As I was saying, I woke up late, but there was still time to get out into the woods with my camera. So I bundled up, put on my new boots (that will allow me to go into the woods father than my running shoes could ever take me), put a 17-40mm lens on my camera and headed out. I also packed something extra for this trip.

As I often do, I set out without any real idea about where I was going to go. Woods. That was the theme for today. I was pretty damn sure I could find woods somewhere around Freddie Beach, which is kind of in the middle of a giant forest. The idea is to drive around until I see something that turns my crank…or just get a feeling that I’m where I’m supposed to be and it’s time to pull over and find out why. I get some of my best pictures this way. Though I did stop by a parking lot before seeking woods to take a picture of a door that I’d decided had to be done at a dinner party the night before. I knew this because I called myself and left a message.

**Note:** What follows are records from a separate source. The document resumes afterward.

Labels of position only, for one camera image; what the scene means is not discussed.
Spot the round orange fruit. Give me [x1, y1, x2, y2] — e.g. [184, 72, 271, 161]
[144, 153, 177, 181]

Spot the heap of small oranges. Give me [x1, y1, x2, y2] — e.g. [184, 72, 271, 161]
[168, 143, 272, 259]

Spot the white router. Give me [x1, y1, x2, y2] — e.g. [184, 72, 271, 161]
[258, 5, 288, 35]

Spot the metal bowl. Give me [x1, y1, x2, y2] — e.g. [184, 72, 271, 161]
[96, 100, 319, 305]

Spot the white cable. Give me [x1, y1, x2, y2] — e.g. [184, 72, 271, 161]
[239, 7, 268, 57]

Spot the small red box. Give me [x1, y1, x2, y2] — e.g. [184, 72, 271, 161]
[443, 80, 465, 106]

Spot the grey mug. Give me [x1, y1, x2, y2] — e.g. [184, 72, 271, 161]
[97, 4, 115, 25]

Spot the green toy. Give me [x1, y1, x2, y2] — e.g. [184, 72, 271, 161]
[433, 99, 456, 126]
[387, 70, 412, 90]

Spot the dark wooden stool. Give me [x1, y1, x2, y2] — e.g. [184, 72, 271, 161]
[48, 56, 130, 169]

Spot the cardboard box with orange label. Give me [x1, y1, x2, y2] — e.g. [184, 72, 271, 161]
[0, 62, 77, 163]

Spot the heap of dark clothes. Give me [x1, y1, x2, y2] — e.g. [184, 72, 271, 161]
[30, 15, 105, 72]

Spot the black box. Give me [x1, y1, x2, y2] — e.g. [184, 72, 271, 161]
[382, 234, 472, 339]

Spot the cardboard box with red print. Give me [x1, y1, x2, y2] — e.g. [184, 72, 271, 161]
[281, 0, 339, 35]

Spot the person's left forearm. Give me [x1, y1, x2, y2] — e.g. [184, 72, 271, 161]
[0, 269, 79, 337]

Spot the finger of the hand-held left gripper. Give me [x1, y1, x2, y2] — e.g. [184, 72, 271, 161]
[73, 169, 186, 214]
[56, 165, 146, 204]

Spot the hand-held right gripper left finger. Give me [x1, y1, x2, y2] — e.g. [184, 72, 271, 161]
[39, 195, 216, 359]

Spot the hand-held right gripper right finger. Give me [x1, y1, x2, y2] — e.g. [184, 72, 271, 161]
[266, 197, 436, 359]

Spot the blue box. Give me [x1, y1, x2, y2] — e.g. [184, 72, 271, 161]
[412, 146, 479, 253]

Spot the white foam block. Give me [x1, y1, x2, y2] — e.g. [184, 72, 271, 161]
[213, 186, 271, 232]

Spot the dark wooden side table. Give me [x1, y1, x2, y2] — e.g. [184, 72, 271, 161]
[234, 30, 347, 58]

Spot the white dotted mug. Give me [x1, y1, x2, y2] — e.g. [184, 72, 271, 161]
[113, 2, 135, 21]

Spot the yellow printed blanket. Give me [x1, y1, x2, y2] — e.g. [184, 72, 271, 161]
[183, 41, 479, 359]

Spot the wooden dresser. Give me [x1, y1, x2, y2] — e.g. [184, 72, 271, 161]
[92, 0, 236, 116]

I drove for about twenty minutes with the Replacements pounding out Somebody Take the Wheel before I came to an interesting tree line. Something about the place seemed right, so I parked my car illegally in a place where nobody was going to be around on the weekends, put my backpack on, hung my camera from my neck and headed across a field toward the woods.

“You parked illegally?” said the fox.

“It was the weekend. Nobody was around. Nobody would give a damn. Please do not distract me into irrelevant side talks when I’m trying to stay focused.”

“Gee…sorry, Biff…I was just trying to…”

The snow in the field was deep but no match for my new boots. I made it into the woods without swearing once. If you know me, you’ll know this was a minor Sunday miracle. I even stopped to take a picture of the field.

1

The woods were dense with a variety of trees and lots of bushes with sharp pointy branches that tried repeatedly to skew me, but I’ve pulled beer-loaded canoes through thick alder bushes. These bushes were no match for me and my boots.

2

I took picture after picture but nothing I was capturing captured my interest to the extent that I would say, “Hmm…very interesting.” Nothing.

Until I looked up.

Above me was a perfect blue sky with big white clouds and the trees were reaching up into that magnificent porridge of sky. And I had my ultra wide angle lens on my camera. I started pointing the camera up into stuff like this…

3

I think I took about thirty shots like this before I thought…hmm…enough of this. Look for something else, but nothing really grabbed me until I looked up and saw this…

4

Took this one in a clearing that had a strange sound coming from somewhere. It was a familiar sound, but I couldn’t quite place it. “Oh well,” I thought, “time to do it with that extra thing I brought.” A literary journal with one of my poems that I managed to trick an editor into publishing. I read this poem at a wedding and gave it to the newly weds, but I didn’t think they’d mind me reading it to the woods. It’s the kind of thing they would do.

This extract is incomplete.